Celebrations of the new European country

  • Overview through time
  • Addresses
  • Slovenia in the world
  • Before and now
  • Let's celebrate
  • June 2011

    In mass media, there will be many reflections on the twentieth anniversary of Slovenia as a country, on the path we have travelled, transition, social justice and our international situation. The Fathers of the Nation will remember hard times and each of them will have his own story on the key lessons of the period.  It is appropriate to take a look at the ritual side of the newly formed country, which distinctively unifies all the key social changes.

    First celebrations of statehood devoted to great historical subjects

    Slovenian celebrations of statehood can be divided into four to five periods. The first period lasted from 1991 to 1994, and was a time when painful consequences of the economic embargo showed, the time of mighty political disputes, of a search for sense, a pathway and merits in the new state of Slovenia. Due to the general nationalist atmosphere in the country and because of the official fight for power, celebrations directed by Drago Pečko, Igor Šmit and Roman Končar were devoted to great historical subjects. The chosen directors were looking for common foundations, thus, scenes based on Freising manuscripts, the Prince's stone, Primož Trubar and patriotic poetry from the 19th century were staged.

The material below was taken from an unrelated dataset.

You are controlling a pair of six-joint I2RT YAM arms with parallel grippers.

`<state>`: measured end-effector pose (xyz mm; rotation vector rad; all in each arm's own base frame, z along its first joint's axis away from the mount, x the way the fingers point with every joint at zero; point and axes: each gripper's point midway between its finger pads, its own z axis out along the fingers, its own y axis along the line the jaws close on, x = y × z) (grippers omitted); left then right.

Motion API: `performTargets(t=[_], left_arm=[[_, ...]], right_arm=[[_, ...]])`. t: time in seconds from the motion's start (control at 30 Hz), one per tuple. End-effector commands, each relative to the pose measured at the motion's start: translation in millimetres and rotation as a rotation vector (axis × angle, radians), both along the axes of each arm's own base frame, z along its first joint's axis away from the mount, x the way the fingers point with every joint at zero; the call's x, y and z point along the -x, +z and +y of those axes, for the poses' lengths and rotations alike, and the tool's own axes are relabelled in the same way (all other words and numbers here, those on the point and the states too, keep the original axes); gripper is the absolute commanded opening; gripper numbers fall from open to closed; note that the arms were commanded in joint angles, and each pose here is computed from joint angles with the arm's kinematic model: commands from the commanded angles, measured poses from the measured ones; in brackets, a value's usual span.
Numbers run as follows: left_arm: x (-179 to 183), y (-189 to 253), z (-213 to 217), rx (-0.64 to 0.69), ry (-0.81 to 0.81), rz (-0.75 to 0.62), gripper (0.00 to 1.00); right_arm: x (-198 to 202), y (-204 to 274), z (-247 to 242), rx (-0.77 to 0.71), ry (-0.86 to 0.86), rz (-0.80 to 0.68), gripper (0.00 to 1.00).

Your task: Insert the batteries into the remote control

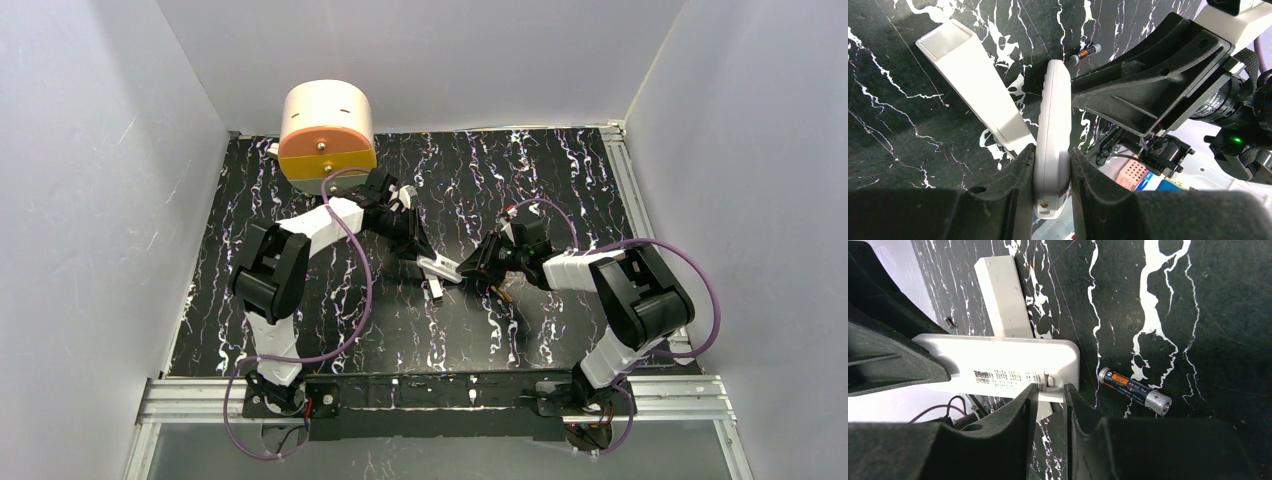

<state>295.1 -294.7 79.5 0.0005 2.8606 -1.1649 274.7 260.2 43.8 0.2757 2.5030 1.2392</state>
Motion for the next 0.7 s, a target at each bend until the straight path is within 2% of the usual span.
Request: performTargets(t=[0.0,0.4,0.67], left_arm=[[13,-43,26,-0.172,0.026,0.066,0.0],[13,-45,28,-0.182,0.026,0.068,0.0],[14,-47,30,-0.191,0.026,0.068,0.0]], right_arm=[[-14,25,11,-0.045,0.023,-0.099,0.32],[-15,27,11,-0.049,0.014,-0.097,0.23],[-15,36,15,-0.084,0.018,-0.104,0.34]])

    Most artistic celebrations in the period 1995 to 1990

    In the second period, from 1995 to 1999, the celebrations moved from Trg republike (Republic Square) to Cankarjev dom. The chosen directors (Janez Pipan, Barbara Hieng Samobor, Aleš Jan and Klavdija Zupan) were primarily focused on personal dilemmas and the search for protagonists, and the stage of Gallus Hall spontaneously emphasised classical theatrical approaches, not performance and spectacle approaches characteristic of outdoor celebrations. The scenarios addressed differences and common points between individuals and the community, between the collective and the subconscious, between the left and right political option, between the new and old art. Because of the fight for economic and ideological domination, these celebrations also had a political echo, although they were the most artistic of all celebrations before and afterwards. There was not a lot of protocol. The jubilee celebration “Kons 5” in Republic Square in 1996 was particularly solemn and military-oriented, and director Matjaž Berger attracted a lot of attention and criticism.

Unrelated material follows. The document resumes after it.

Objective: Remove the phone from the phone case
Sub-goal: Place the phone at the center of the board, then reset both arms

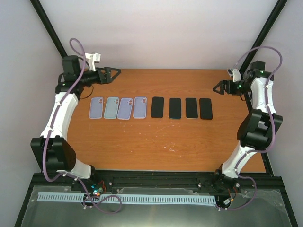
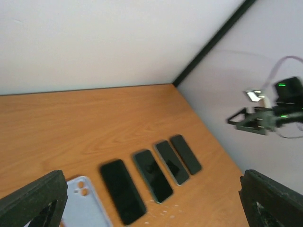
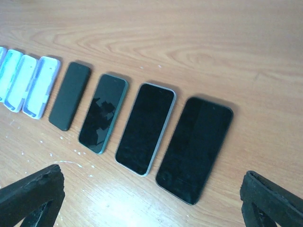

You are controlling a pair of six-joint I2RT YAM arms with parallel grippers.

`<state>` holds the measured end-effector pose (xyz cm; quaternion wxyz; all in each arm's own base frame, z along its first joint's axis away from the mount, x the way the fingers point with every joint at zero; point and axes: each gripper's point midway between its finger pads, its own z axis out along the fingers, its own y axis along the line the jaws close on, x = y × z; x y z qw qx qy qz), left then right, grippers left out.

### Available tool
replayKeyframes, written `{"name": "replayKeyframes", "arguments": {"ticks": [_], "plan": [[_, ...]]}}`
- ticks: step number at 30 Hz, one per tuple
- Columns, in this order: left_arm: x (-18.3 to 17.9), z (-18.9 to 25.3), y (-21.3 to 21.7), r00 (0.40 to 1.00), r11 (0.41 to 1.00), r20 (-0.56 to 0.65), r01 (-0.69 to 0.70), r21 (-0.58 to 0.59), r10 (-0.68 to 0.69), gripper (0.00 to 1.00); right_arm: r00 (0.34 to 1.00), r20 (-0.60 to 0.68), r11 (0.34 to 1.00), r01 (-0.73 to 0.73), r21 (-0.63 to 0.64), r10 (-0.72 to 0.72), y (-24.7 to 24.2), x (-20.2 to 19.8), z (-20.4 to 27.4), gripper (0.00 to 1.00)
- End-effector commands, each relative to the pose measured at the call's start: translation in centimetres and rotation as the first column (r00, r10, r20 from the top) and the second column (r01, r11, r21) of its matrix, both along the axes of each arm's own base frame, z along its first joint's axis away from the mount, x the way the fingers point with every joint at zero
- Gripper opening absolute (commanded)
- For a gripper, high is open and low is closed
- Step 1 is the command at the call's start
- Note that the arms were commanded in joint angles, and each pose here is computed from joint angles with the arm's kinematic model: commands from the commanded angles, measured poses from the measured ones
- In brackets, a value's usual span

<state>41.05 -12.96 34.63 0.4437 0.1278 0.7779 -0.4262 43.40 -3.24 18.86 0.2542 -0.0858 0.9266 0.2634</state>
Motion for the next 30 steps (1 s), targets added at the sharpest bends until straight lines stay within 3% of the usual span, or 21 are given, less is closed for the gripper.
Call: {"name": "replayKeyframes", "arguments": {"ticks": [1, 11, 17, 30], "plan": [[1.2, -2.4, 4.6, 0.989, 0.983, -0.063, -0.121, 0.136, 0.13, 1.0, 0.989, 0.132, 0.998, -0.058, -0.026, 0.061, 2.8, -0.8, 4.9, 1.0], [0.4, -5.4, 12.0, 0.943, 0.91, -0.031, -0.311, 0.273, 0.331, 1.0, 0.934, 0.329, 0.99, -0.121, -0.074, 0.139, 9.3, -4.7, 7.7, 1.0], [-1.0, -8.3, 12.7, 0.932, 0.885, -0.026, -0.335, 0.323, 0.363, 1.0, 0.91, 0.393, 0.99, -0.1, -0.103, 0.133, 10.2, -6.7, 6.0, 1.0], [-1.0, -11.7, 13.4, 0.909, 0.865, -0.066, -0.367, 0.343, 0.412, 1.0, 0.915, 0.393, 0.988, -0.033, -0.153, 0.091, 9.1, -8.0, 1.6, 1.0]]}}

    Jubilee years 2000 and 2001

    In 2000, the tenth anniversary of the first multi-party elections was celebrated, and in 2001, the tenth anniversary of the declaration of independence. Direction was again entrusted to Matjaž Berger, who produced a “civilisation spectacle” entitled “The Sower”. Some were disappointed because he moved away from the established addresses that were patriotic in subject, but only such cultural context was suitable for the speech held by the German Chancellor, Gerhard Schröder. In his address, he apologised to the present audience and television spectators for many bad things the German nation had done to the Slovenian nation. The appearance of President Milan Kučan and the German Chancellor as well as the cultural programme that followed announced the European future of Slovenia. They announced political consciousness, which they thought should exceed national interests and rivalry of the modern era.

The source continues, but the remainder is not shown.